Not much to say about Charles Boyer, besides that I recognize his round face from Liliom. It’s Irene’s movie. In fact, the two of them and Boyer’s grandmother (Maria Ouspenskaya of Dodsworth and The Wolf Man) are practically the only actors in the movie (I’m not counting her choir of overly sweet schoolkids). The remake adds a half hour, fleshes out the parts of their fiancees, gives his art dealer and her school principal more lines.


Screenwriter Delmer Daves would later helm Dark Passage and 3:10 to Yuma. Love Affair was nominated for every oscar (except actor – sorry, Chuck Boyer) but didn’t stand a chance against color epics Gone With The Wind and The Wizard of Oz.

Set in Paris but I don’t think there’s a single Parisian (character or actor). Stiff lunkhead footballer Randolph Scott (Ride Lonesome), looking convincingly awkward on the delicate Paris sets, is tagging along for some reason with Fred Astaire (here winningly named Huck Haines) and Fred’s band of musical entertainers.

Randolph looks to his rich aunt Roberta (Helen Westley, who also appeared with Irene Dunne in Show Boat) for a place to stay while Fred negotiates with blustery “Russian” Luis Alberni (hotel owner in Easy Living, chef in The Lady Eve) for a place to work.

Enter Fred’s love interest Ginger Rogers. Where did she come from again? I don’t remember, but she’s somewhat hindered here by her awful fake accent and by Fred’s fancy for solo tapdances. Fred’s got no humility – this was only his third film (between Gay Divorcee and Top Hat) and something like Ginger’s 30th. The two dances she participates in are wonderful, especially the first where she wears pants so we can see what she’s up to.

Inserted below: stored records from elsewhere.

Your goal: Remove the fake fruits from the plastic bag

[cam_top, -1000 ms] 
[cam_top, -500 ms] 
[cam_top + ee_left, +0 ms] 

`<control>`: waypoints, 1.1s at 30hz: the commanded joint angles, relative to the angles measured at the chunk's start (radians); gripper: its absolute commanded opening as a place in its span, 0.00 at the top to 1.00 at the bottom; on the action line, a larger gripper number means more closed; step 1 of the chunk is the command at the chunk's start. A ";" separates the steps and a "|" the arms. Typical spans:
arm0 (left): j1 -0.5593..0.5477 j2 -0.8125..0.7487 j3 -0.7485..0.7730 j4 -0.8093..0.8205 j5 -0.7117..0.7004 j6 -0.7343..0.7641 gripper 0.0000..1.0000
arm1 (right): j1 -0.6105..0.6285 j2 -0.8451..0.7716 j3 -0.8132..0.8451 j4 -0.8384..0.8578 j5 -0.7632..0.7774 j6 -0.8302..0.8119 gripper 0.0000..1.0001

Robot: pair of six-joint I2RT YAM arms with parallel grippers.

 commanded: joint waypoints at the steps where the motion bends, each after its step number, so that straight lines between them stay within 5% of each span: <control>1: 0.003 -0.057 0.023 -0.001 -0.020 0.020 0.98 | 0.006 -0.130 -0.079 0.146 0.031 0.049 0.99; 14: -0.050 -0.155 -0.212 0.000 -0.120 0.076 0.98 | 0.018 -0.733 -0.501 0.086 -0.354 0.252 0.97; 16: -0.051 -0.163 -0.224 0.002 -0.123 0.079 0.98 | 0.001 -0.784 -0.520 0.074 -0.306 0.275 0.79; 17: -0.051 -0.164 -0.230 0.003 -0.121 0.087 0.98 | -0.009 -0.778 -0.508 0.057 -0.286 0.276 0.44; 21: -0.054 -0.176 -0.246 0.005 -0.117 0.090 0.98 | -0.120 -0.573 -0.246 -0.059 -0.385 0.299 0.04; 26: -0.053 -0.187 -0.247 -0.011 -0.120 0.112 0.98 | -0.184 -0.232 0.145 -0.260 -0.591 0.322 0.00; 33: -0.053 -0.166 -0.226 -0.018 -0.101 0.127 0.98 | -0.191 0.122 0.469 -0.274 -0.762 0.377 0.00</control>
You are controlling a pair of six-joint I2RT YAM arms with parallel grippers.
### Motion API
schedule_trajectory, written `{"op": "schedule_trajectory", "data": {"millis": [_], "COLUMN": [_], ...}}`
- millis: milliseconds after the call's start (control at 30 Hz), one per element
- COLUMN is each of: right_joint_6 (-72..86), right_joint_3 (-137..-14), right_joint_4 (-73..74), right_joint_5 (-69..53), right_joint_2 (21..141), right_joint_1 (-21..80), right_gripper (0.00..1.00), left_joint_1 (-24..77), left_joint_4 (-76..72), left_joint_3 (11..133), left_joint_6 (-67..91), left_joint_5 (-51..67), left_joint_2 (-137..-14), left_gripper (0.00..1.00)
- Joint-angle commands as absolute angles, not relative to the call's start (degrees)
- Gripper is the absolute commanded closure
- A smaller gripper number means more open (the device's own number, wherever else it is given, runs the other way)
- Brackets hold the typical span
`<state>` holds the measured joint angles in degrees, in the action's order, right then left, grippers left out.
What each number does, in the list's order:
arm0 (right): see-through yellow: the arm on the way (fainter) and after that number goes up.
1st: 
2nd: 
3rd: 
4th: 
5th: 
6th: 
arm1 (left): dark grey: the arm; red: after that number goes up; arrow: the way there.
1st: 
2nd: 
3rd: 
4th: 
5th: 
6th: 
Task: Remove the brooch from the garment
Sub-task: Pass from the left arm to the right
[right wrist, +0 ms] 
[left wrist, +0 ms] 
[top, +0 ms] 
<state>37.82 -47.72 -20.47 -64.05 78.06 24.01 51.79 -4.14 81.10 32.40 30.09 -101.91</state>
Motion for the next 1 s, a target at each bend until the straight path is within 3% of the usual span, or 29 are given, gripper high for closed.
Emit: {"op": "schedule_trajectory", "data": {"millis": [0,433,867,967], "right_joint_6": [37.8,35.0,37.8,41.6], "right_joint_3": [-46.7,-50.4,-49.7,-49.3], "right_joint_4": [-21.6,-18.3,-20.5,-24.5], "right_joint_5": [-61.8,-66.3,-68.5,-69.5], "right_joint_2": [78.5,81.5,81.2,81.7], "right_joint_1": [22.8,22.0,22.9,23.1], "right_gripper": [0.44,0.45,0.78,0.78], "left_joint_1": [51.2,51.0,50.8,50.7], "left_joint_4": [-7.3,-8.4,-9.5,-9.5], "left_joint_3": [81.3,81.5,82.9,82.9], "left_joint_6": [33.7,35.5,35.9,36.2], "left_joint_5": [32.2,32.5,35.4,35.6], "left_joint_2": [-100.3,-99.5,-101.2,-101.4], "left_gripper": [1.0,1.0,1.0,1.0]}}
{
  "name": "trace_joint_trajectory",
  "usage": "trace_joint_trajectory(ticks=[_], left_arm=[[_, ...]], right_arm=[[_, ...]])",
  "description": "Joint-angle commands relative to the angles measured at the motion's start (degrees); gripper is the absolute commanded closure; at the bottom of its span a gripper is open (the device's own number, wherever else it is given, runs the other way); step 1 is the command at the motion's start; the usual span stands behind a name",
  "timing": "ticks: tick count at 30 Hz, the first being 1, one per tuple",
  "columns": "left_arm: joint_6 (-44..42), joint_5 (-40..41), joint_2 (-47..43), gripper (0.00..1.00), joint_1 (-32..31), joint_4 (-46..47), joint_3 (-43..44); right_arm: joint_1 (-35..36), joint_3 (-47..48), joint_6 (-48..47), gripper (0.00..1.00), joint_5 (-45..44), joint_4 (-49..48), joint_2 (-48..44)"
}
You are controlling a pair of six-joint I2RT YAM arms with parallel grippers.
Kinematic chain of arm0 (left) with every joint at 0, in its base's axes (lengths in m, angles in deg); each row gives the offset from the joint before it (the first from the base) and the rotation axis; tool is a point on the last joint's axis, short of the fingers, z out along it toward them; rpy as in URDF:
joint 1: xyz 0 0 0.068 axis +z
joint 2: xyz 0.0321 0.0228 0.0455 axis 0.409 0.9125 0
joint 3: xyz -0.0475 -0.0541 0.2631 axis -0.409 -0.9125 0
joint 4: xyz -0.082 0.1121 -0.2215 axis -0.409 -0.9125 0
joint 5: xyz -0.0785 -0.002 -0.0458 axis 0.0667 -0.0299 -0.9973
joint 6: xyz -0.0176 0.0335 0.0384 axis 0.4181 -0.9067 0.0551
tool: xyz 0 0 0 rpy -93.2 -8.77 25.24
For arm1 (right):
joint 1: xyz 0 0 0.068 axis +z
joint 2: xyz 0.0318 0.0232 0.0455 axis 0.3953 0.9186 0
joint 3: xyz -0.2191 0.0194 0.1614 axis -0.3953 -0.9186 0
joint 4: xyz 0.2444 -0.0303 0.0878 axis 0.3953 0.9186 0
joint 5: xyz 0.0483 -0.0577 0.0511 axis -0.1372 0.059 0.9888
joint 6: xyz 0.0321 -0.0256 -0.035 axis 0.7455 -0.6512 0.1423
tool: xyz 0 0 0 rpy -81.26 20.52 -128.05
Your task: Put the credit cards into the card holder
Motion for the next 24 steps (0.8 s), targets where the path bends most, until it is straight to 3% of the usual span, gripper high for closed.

Aaand enter Irene Dunne (pre-Awful Truth, same year she was in John Stahl’s Magnificent Obsession) as Randolph’s love interest. I hate to see a dumb American dude being fought over by a European princess (Dunne, who has also been secretly designing Roberta’s all-the-rage fashions) and an aggressively rich American (Claire Dodd), but maybe Randy is more handsome than I realize. Irene is also secretly (?) the sister of the building’s doorman (Victor Varconi: Pontius Pilate in DeMille’s King of Kings), which leads to misunderstandings. Hmmm. Ultimately what matters is we get some oscar-nominated songs, some Fred/Ginger dances, and some comedic running-around. I like Irene Dunne whenever she’s not singing (she’s fond of the piercing Jeanette MacDonald style, which would thankfully die after the 30’s).

Remade in the 50’s with Red Skelton and Zsa Zsa Gabor. Lucille Ball appears in a fashion montage at the end. IMDB trivia gives clues how to spot her, but I guess my laptop DVD drive is dying so I can’t get screenshots.